Triarc Companies, Inc. and Subsidiaries
NOTES TO CONSOLIDATED FINANCIAL STATEMENTS—CONTINUED
January 1, 2006

       The preliminary allocation of the purchase price of RTM to the assets acquired and liabilities assumed is reflected in the table at the end of this footnote under “Purchase Price Allocations of Acquisitions.” Such allocation remains preliminary and is subject to finalization. The RTM Acquisition resulted in $397,814,000 of goodwill, of which $157,410,000 will be fully deductible for income tax purposes, and was assigned entirely to the Company's restaurant segment. Such goodwill reflects the substantial value of RTM's historically profitable restaurant business and the Company's expectation of being able to grow RTM's restaurant business and to improve operating efficiencies of the Company's previously existing restaurants through economies of scale.
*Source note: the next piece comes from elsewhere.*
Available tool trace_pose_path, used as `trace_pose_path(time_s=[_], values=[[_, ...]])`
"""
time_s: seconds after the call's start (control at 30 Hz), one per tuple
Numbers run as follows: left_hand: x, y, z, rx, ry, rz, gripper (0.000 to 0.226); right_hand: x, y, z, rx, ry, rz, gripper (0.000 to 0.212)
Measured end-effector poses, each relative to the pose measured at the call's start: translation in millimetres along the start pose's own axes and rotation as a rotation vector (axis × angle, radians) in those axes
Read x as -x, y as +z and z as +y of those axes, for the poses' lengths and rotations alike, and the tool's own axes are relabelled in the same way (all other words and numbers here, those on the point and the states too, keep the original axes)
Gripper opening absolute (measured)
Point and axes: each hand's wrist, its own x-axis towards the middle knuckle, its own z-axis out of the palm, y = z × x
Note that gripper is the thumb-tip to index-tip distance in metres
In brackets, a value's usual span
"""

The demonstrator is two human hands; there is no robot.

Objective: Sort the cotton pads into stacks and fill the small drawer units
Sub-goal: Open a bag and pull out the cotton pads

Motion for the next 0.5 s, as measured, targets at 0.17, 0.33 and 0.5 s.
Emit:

All of the acquired identifiable intangible assets, aggregating $43,620,000, are amortizable and principally include (1) favorable leases of $24,558,000 and (2) reacquired rights under franchise agreements of $17,983,000. Each of those amounts represents the fair value of the respective intangible asset, as determined in accordance with a preliminary independent appraisal. The acquired identifiable intangible assets have a currently estimated weighted average amortization period of approximately 17 years, reflecting a currently estimated weighted average of approximately 15 years for the favorable leases and 20 years for the reacquired rights under franchise agreements.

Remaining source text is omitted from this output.